Your task: Starting at the line that contains "Localize the white", repeat each line exactly until the records end, keeping both the first and the last.

━━ Dataset records ━━

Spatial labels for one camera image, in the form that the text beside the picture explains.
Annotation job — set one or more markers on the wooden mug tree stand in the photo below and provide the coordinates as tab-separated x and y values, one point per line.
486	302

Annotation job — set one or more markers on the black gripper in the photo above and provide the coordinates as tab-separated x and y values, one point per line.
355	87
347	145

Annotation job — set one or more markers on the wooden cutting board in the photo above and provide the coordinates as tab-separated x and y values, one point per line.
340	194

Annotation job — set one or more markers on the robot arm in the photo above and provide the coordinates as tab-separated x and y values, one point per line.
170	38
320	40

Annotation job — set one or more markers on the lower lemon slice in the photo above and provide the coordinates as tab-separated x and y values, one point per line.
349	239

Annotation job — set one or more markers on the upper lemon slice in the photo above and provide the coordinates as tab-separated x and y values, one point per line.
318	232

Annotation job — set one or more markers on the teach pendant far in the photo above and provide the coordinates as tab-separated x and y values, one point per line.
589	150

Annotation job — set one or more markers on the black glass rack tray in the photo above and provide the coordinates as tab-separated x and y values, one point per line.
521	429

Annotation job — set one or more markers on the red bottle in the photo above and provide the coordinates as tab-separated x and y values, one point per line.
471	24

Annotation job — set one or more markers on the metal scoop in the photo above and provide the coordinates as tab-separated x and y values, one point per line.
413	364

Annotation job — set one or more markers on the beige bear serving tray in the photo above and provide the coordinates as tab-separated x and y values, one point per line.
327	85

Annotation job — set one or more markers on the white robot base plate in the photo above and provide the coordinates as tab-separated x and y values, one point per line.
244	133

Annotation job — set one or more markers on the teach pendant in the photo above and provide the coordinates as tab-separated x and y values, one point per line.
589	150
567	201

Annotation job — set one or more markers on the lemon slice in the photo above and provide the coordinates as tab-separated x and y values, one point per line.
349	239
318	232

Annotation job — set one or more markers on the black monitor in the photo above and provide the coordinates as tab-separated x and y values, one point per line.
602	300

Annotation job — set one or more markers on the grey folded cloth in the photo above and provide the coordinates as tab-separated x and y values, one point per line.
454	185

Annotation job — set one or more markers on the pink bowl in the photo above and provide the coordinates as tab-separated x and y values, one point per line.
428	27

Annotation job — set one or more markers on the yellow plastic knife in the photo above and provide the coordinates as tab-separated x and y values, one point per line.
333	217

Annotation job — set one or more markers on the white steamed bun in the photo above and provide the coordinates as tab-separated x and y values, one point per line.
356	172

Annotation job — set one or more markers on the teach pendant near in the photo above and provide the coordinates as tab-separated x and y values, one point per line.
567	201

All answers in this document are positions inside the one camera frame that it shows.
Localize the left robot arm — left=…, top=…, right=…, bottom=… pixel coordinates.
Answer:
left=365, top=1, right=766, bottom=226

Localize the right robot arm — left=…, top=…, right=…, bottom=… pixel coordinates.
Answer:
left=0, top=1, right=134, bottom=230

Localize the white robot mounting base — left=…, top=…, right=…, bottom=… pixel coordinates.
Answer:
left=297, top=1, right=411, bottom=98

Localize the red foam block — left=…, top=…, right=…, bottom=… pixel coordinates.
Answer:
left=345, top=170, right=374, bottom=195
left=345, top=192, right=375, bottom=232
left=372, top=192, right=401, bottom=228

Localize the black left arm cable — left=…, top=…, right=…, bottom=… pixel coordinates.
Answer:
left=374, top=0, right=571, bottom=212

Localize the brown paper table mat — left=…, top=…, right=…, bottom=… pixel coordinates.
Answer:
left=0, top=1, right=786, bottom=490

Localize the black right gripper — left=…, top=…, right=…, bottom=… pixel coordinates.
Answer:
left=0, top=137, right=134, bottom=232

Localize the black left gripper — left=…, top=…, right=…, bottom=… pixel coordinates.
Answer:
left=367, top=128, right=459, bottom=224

━━━

Answer for this exercise:
Localize the white robot mounting base — left=…, top=…, right=…, bottom=… pixel coordinates.
Answer:
left=297, top=1, right=411, bottom=98

Localize the red foam block — left=…, top=…, right=…, bottom=… pixel coordinates.
Answer:
left=345, top=170, right=374, bottom=195
left=345, top=192, right=375, bottom=232
left=372, top=192, right=401, bottom=228

Localize the black left arm cable — left=…, top=…, right=…, bottom=… pixel coordinates.
Answer:
left=374, top=0, right=571, bottom=212

Localize the brown paper table mat — left=…, top=…, right=…, bottom=… pixel coordinates.
Answer:
left=0, top=1, right=786, bottom=490

Localize the black right gripper — left=…, top=…, right=…, bottom=… pixel coordinates.
Answer:
left=0, top=137, right=134, bottom=232

Localize the black left gripper — left=…, top=…, right=…, bottom=… pixel coordinates.
Answer:
left=367, top=128, right=459, bottom=224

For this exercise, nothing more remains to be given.